[Skip to content]

.

Organisational learning through patient diaries

Category:         Scheme best addressing Choice for Patients

 

Name:               David Ainsworth

Job Title:           Service Improvement Manager

Organisation:    Southern Derbyshire Acute Hospitals NHS Trust

Email:                david.ainsworth@sdah-tr.trent.nhs.uk

Telephone:        01332 347141 ext 4073 or 09570 473 099

 

Key team:          David Ainsworth - SIM, Rachael Murfin - Quality Development Manager, Mark Sibbering - Consultant Breast Surgeon

 

Title:                  Organisational learning through patient diaries

 

Patient and public involvement is at the forefront of service improvement, with a much greater emphasis on gaining patient feedback to influence service redesign.
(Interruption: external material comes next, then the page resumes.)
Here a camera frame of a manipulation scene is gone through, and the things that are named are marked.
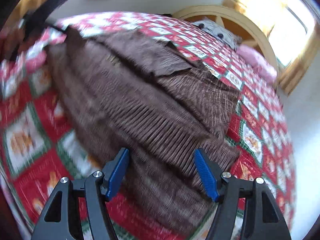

The traditional approach of patient questionnaires to evaluate satisfaction was recognised as a limited resource.

 

The agenda and response is driven by the content of questions and may not truly reflect matters that concern patients. Questionnaires are reliant on a retrospective opinion that may cloud the response and be further muddied by the experience on discharge. for example if the patient experiences a poor discharge, this may well be reflected in their overall response to the questions.

 

Having performed patient questionnaires at Derby it was decided there was a need for a more reflective, qualitative and reliable method of gaining patient feedback.

 

A patient diary was designed that could be completed during each stage of the patients journey. We hoped patients would be able to complete it at the time of experiencing the service and that they would be able to reflect how it felt to be a person going through the healthcare system.

 

The diary asked the patient to reflect their feelings and experience around key stages such as the outpatient experience, arrival to the ward, going to and from theatre, communicating the outcome of surgery and going home.

 

A trial was set up with a breast surgeon and diaries were sent out with appointment letters asking for volunteers to complete and return them.  The response rate was 45%, which was higher than previous surveys.

 

The PALS service was involved to provide support to staff and patients during the completion of diaries and clinical staff involved in providing the care were kept up to date with any progress.

 

The findings were analysed and it soon became apparent some common emerging themes were appearing throughout the returned diaries.  One example of such a theme was an issue around catering services.  This came at a crucial time in external contracts ending and new ones being established.  This meant that the contractual agreement was directly influenced by patient feedback in the diaries and additions were made to the contract.

 

Another example of feedback was around noise at night due to new admissions.  A ward changed practice and organised the top half of the ward to be empty so admissions could go directly there and reduced noise throughout the rest of the ward.

 

There was no resistance from clinical staff during the completion of patient diaries.

 

There are some staff who question to what degree do you make change on the findings of one diary, being the view of one person and not necessarily the general experience. The response has always been that changes can be made with the common themes as this is the general experience of most respondents. Clinical staff felt more reassured about this process.

 

It became surprisingly apparent that patients found it therapeutic to complete their feelings whilst going through the journey of healthcare.  It was clear patients were reflecting their emotions into words.  One lady whilst waiting to go for her operation wrote; "I am sitting looking at my breast, wondering what it will be like without it, it is obviously like saying goodbye to a very feminine part of me, but then I think I would rather be minus a breast than minus a leg."

 

The diary concept has been accepted by the Trust as a recognised method for patient feedback.  They have rolled out to other services including gynaecology, paediatrics, midwifery and mental health.

 

It is clear they can be used with any client group and in any setting.  The group of patients dictates the level of support and communication required during the completion phase.  For example to gather feedback from ethnic minority groups the help of interpreters is useful, people with special needs may require help of PALS officers and opportunities for combined child and parent held diaries whereby the child can draw a picture of how they feel and the parent can reflect their feeling as a carer.

 

Patient diaries allow for collaborative feedback to many services, a patient experiencing cancer care across oncology, surgery and imaging, as an example, could complete one diary of their experience and provide many services a true picture of the whole patient journey.

 

The diaries have proved to be an excellent communication tool to clinical staff and also in providing teaching and awareness to medical and nursing students around issues of how it feels to be a person not a condition.  The school of nursing have adopted the diaries and added a presentation to the curriculum for this year’s student nurses.

 

A presentation was also completed at the Modernisation conference on involving users and carers and since then many hospitals have adopted the concept and used the template that was devised at Derby.